INFORMATION SHOWN:
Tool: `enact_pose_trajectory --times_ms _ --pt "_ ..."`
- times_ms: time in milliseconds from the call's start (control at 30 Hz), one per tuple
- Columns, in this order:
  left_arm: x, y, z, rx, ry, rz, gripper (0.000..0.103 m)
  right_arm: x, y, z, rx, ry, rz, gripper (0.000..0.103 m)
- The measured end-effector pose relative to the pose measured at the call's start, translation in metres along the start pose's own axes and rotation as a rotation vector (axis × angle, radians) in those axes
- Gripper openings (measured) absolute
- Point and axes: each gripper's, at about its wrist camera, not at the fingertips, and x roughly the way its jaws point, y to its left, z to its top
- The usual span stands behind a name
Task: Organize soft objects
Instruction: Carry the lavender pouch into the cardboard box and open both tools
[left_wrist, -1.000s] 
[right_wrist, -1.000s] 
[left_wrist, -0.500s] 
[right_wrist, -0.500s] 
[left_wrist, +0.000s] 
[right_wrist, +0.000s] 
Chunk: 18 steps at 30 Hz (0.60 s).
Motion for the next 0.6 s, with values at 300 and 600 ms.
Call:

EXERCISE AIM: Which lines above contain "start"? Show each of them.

RESULT:
- times_ms: time in milliseconds from the call's start (control at 30 Hz), one per tuple
- The measured end-effector pose relative to the pose measured at the call's start, translation in metres along the start pose's own axes and rotation as a rotation vector (axis × angle, radians) in those axes

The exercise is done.